Der Begriff des Voodoo stammt ursprünglich aus dem westlichen Teil des afrikanischen Kontinents. Diese vorwiegend kreolische Religion gelangte durch die Verschleppung von Sklaven in die Länder der Karibik. Dazu gehört die Insel Haiti aber auch die südlichen Staaten der USA. In den Industrieländern ist Voodoo als ein Kult bekannt, bei dem das Darbringen von Opfern sowie die Praktizierung von schwarzer und weißer Magie betrieben wird. Voodoo weißt aber auch verschiedene Elemente anderer Religionen auf, je nachdem wo die Anhänger des Voodoo beheimatet sind.

Die Grundlagen des Voodoo

Der Voodoo Glaube kennt nur einen Gott, dieser wird Guter Gott oder Bondieu genannt. Der Gläubige kann sich allerdings nicht selbst an seinen Gott wenden, er benötigt dazu einen Vermittler.

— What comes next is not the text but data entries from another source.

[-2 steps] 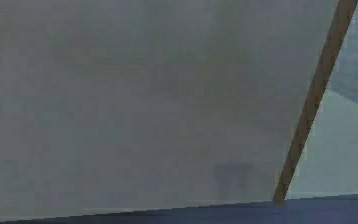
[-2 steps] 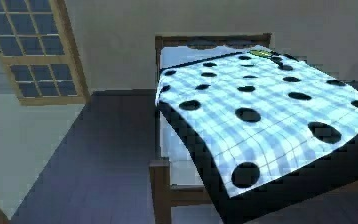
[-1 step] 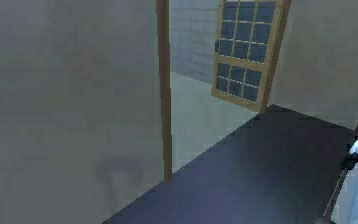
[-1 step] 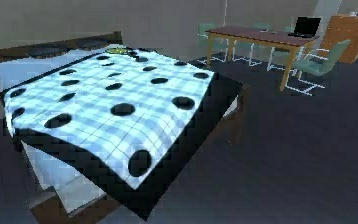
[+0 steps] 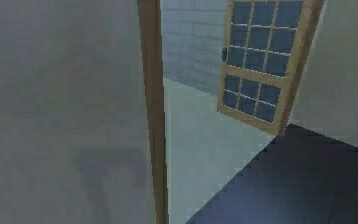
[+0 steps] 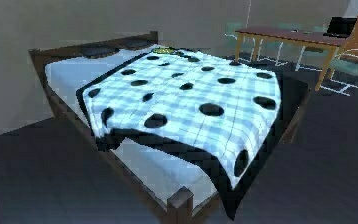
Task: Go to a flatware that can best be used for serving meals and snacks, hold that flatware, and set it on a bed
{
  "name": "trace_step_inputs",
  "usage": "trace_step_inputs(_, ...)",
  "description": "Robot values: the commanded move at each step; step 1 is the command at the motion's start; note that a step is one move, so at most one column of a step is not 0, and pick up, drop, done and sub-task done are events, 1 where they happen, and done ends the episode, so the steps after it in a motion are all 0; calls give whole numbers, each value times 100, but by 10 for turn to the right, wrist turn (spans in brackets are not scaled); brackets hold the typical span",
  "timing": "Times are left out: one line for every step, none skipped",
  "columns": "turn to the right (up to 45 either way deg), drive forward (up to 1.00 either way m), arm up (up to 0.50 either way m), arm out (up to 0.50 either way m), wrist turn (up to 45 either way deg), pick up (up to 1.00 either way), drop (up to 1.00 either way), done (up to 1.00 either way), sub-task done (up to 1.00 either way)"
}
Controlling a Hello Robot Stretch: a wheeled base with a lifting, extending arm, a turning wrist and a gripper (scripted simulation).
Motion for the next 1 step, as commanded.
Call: trace_step_inputs(240, 0, 0, 0, 0, 0, 0, 0, 0)
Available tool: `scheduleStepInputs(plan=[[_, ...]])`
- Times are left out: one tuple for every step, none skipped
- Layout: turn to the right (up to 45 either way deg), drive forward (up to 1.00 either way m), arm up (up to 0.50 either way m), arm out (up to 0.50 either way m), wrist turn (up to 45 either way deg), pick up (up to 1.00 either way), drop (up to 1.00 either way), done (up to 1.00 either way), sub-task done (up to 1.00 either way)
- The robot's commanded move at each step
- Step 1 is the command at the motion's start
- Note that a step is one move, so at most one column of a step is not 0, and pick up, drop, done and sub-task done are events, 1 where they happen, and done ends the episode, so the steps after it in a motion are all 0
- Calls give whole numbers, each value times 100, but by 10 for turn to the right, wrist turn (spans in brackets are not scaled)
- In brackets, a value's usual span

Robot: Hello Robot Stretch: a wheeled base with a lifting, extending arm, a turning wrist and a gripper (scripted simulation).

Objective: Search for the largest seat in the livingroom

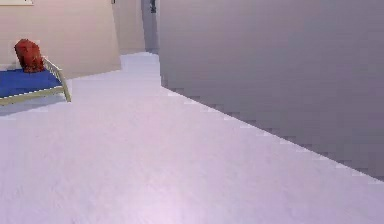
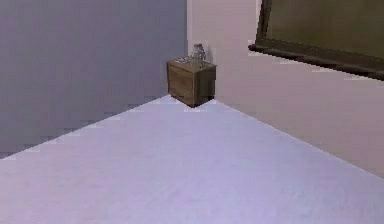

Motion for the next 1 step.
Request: scheduleStepInputs(plan=[[60,0,0,0,0,0,0,0,0]])
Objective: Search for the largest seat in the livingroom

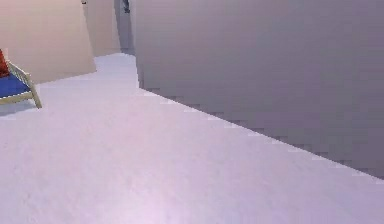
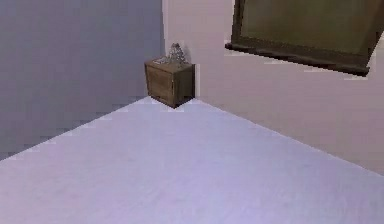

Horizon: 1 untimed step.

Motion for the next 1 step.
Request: scheduleStepInputs(plan=[[0,45,0,0,0,0,0,0,0]])
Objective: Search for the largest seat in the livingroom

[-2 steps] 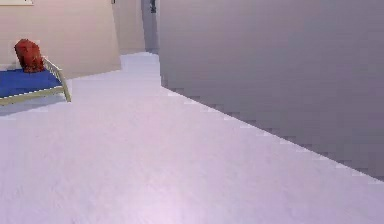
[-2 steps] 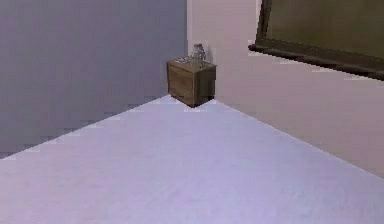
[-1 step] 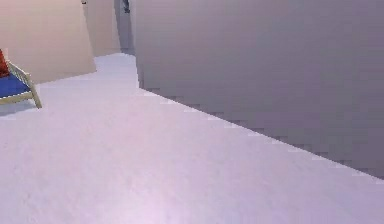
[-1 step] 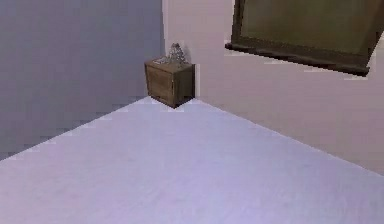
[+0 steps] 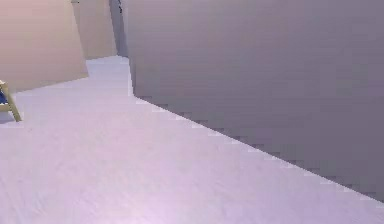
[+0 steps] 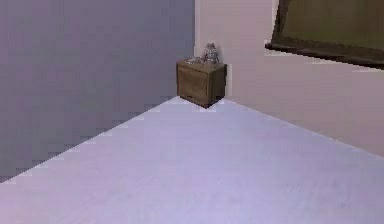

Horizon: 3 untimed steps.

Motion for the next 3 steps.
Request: scheduleStepInputs(plan=[[-240,0,0,0,0,0,0,0,0],[0,100,0,0,0,0,0,0,0],[-30,0,0,0,0,0,0,0,0]])
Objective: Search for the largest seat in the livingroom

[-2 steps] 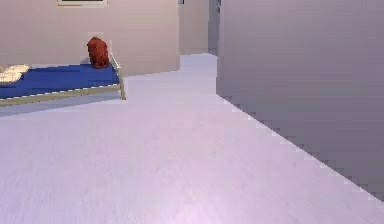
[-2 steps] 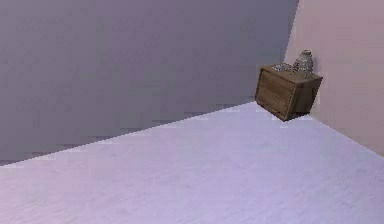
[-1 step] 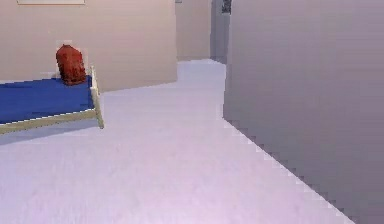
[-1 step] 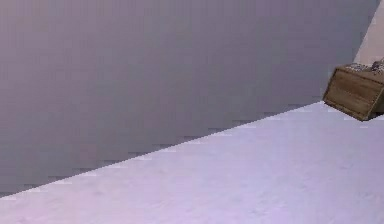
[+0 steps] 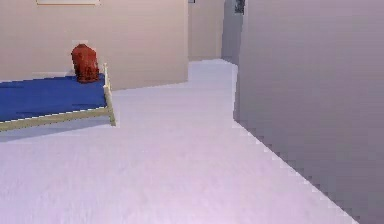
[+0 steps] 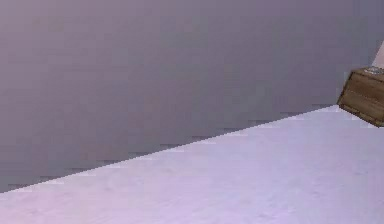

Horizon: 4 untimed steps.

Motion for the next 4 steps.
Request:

Diese Vermittler sind Geistwesen und werden als Loa bezeichnet. In ihrer Macht steht es, Dinge zu verändern. Für die Anhänger des Voodoo sind die Loa innerhalb der eigenen Familie wichtige Ansprechpartner.

Schwarze Magie

Die meisten Menschen, die an Voodoo denken, bringen dies mit Schwarzer Magie in Verbindung. Praktiken wie der Totenkult oder die Wiederbelebung Verstorbener sowie Ritualmorde entpuppen sich aber zumeist als Propaganda konkurrierender Religionen. Menschenopfer gelten nicht als Teil der Religion, Tiereopfer sind jedoch durchaus üblich.

Voodoo-Puppen

Der wohl bekannteste Brauch innerhalb des Voodoo ist die Herstellung von Voodoo-Puppen. Diese werden meist nach dem Vorbild eines lebenden Menschen hergestellt. Ein Foto des Betreffenden wird dazu auf den Kopf der Puppe geklebt. Durch das Stechen oder gar Durchbohren der Puppe soll dem betreffenden Schmerz zugefügt werden. Ursprünglich war diese Zeremonie von den haitianischen Priestern des Voodoo allerdings für die Heilung von Krankheiten gedacht. Leider wird die Religion des Voodoo nur auf Dinge wie die Schwarze Magie und die Anwendung von Voodoo-Puppen reduziert.